If additional parameters need to be set to create the dendrograms, dendro_kwargs takes a dictionary as input and passes the arguments to run. Separate settings can be given for each dataset by specifying both dendro_kwargs and dendro2_kwargs. The individual Dendrogram_Stats objects can be also be accessed as dendro1 and dendro2 (see the dendrogram tutorial for more information).

To calculate the two dendrogram distances, we run:
>>> dend_dist.distance_metric(verbose=True)  # doctest: +SKIP

The distance computation is very fast for both methods so both distance metrics are always computed.

Verbose mode creates two plots, which can be saved by specifying save_name in the call above. The first plot shows the histograms used in the Hellinger distance.

../../_images/dendrogram_distmet.hist_distance.png

The top two panels are the ECDFs of the histograms of peak intensity within features (branches or leaves) of the dendrogram.

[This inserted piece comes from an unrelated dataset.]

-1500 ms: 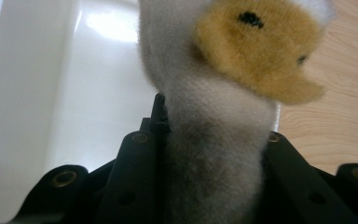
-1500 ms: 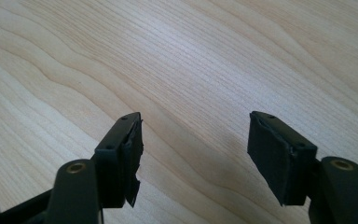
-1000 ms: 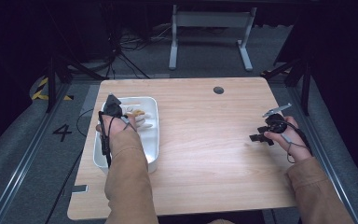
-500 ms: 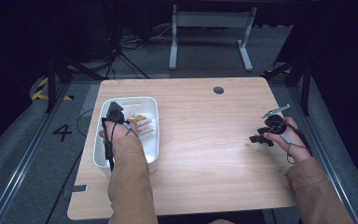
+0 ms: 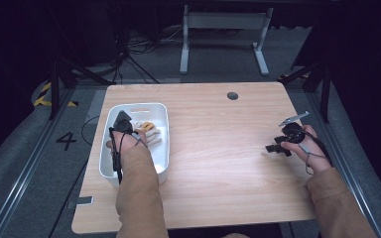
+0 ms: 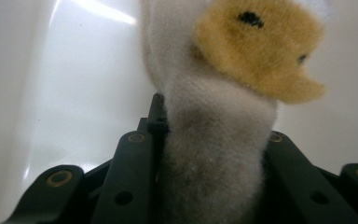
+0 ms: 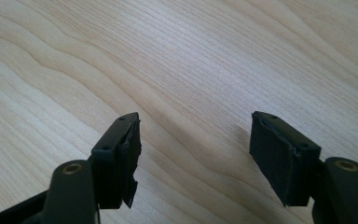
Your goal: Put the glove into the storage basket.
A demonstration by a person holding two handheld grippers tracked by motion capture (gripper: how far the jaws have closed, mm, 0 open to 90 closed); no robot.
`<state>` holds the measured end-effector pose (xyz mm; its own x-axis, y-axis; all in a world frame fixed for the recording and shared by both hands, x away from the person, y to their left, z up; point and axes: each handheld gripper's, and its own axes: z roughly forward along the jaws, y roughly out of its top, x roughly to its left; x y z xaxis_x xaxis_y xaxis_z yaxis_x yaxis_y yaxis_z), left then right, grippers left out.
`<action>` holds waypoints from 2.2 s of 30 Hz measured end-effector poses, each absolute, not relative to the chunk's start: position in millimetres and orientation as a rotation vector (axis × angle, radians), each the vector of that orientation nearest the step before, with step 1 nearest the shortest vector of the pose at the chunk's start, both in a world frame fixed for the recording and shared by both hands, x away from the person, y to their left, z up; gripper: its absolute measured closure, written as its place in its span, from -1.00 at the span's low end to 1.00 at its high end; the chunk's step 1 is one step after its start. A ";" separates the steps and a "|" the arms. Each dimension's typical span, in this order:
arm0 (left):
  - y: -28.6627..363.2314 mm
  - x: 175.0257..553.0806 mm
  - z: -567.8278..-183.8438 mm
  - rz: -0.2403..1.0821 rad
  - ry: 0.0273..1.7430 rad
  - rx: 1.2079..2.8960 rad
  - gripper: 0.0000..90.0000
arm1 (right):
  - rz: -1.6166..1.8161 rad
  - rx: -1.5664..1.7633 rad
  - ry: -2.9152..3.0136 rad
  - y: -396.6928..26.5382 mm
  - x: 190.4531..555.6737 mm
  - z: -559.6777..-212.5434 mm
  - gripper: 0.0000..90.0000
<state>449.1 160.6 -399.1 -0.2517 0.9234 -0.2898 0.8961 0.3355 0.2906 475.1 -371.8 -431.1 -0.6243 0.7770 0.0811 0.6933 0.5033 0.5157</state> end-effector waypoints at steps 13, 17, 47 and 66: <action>162.8 449.8 -400.5 0.074 2.213 1.636 0.46 | 0.775 1.273 2.584 -373.3 474.7 -431.5 -0.24; 160.9 451.1 -402.1 0.028 2.209 1.676 0.10 | 0.767 1.273 2.588 -374.1 475.0 -432.3 -0.24; 148.7 449.8 -362.4 0.215 2.015 1.887 -0.51 | 0.780 1.271 2.574 -374.4 474.5 -433.1 -0.28; 90.1 422.0 -319.3 0.309 1.405 1.978 -0.36 | 0.946 1.153 2.536 -383.9 466.1 -425.7 -0.01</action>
<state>422.0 90.1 -319.3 0.3883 0.9022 -0.1876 0.7404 -0.1843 0.6464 466.1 -383.9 -425.7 -0.6758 0.7329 0.0788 0.6053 0.4908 0.6267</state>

The histograms are shown in the bottom two panels. The first dataset is shown in the first column plots and the second in the second column plots. Note that the intensity values are standardized in all plots. There are several curves/histograms shown in each plot. Each one is the dendrogram with different cut-offs of the minimum delta (branch height).

The histogram distance is:

>>> dend_dist.histogram_distance  # doctest: +SKIP
0.14298381514818145

The second plot shows the log of the number of features (branches + leaves) in a dendrogram as a function of log delta (minimum branch height):

../../_images/dendrogram_distmet.num_distance.png

A line is fit to this relation, and the difference in the slopes of those lines is used to calculate the distance:

>>> dend_dist.num_distance  # doctest: +SKIP
2.7987025053709766

For both plots, the plotting labels can be changed from 1 and 2 by setting label1 and label2 in distance_metric.

For large data sets, creating the dendrogram can be slow. Particularly when comparing many datasets to a fiducial dataset, recomputing the dendrogram each time wastes a lot of time. Dendrogram_Distance can be passed a precomputed Dendrogram_Stats instead of giving a dataset. See the distance metric introduction.

Warning

The saved dendrograms should be run with the same min_deltas given to Dendrogram_Stats. The histogram distance is only valid when comparing dendrograms measured with the same deltas.